札幌市立小学校に通っていた当時小学3年の男子児童が2021年、当時中学1年の男子生徒から性被害を受けたとして、市教委は8日、いじめ防止対策推進法上の「重大事態」に認定した第三者委員会の調査報告書を公表した。
報告書によると、男子生徒も同じ小学校の出身で、2人は同じスポーツ少年団に所属していた。生徒が中学に進学後の21年5月、男児は3回にわたって性的被害を受けた。それ以前にもこの生徒から帽子や手袋を取られるなどの被害に遭っていたという。男児の保護者が警察に相談したことで調査が始まり、生徒は家裁の少年審判に付された。
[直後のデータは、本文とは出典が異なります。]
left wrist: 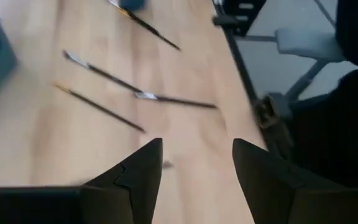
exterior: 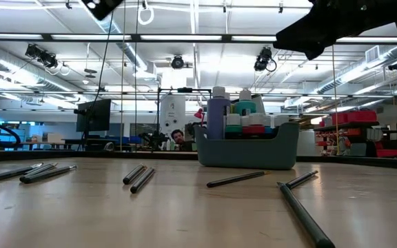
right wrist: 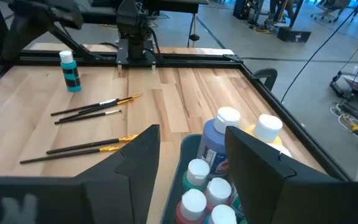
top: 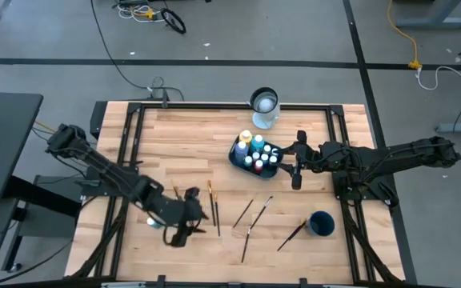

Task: Pick & Place Paint Supplies
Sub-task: Put the small light blue paint bottle into the green bin

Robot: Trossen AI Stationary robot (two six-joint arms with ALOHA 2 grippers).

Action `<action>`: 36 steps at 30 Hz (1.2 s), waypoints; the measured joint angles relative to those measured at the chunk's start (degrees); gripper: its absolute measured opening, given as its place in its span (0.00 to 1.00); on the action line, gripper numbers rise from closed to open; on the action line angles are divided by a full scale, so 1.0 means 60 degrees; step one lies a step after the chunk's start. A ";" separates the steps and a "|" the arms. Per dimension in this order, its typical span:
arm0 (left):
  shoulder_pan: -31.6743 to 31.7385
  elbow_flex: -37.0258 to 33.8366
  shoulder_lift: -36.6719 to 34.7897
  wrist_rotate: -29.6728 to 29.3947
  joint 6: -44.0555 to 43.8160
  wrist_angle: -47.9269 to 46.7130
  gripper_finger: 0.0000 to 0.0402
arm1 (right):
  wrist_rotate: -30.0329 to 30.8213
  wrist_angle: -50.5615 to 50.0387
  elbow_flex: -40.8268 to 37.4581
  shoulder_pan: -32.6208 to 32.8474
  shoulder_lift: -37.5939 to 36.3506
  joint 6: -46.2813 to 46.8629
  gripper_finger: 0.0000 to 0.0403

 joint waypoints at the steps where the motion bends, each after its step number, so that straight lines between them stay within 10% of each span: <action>1: -0.0159 0.0000 -0.0009 -0.0004 -0.0353 -0.0183 0.51 | 0.0000 0.0000 0.0000 0.0000 0.0000 0.0050 0.46; 18: -0.1557 -0.0346 -0.0022 0.2045 -0.7524 -0.6573 0.53 | -0.0011 -0.0006 0.0000 0.0000 0.0000 0.0237 0.46; 36: -0.1661 -0.0546 -0.0022 0.2341 -0.7308 -0.7578 0.53 | -0.0007 -0.0004 0.0000 0.0000 0.0000 0.0215 0.46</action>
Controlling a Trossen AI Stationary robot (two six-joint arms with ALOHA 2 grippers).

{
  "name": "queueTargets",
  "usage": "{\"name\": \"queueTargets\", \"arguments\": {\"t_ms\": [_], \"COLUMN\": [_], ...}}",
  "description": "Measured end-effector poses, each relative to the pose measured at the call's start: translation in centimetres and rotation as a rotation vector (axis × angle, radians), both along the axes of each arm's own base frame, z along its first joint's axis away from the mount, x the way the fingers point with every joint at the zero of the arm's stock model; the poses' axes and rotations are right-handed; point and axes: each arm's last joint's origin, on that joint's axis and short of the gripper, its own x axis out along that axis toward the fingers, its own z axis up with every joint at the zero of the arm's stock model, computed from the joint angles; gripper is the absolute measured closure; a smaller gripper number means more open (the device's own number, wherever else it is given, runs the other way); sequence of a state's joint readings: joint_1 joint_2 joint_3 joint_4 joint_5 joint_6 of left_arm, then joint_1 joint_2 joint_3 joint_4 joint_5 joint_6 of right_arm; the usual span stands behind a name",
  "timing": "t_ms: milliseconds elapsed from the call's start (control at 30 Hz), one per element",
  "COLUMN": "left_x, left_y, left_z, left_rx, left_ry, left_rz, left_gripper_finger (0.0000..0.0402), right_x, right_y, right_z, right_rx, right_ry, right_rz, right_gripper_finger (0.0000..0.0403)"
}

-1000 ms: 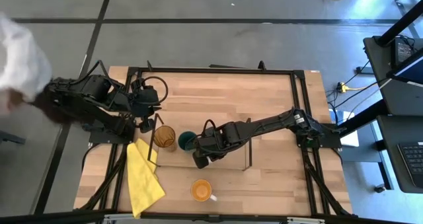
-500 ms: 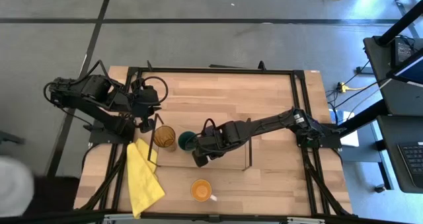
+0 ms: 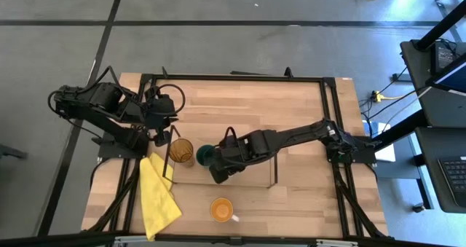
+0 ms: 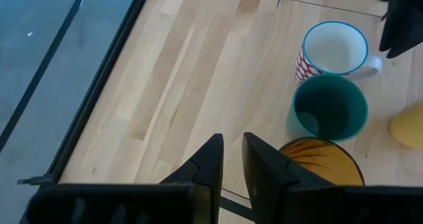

小学校と中学校は保護者からの連絡で事態を把握したが、2人が顔を合わせないよう通学路を変更するなどの対応をすぐに取らなかったという。男児は21年にストレス性障害と診断された。
報告書は小・中学校の対応について「不適切だった」、市教委についても「対応を任せるのではなく、中心となって事件に対応すべきだった」などと指摘。小・中学校とも組織が機能していなかったとして、「教育現場が法を守るつもりがあるのかと疑いたくなる思いを禁じ得ない」と厳しく批判した。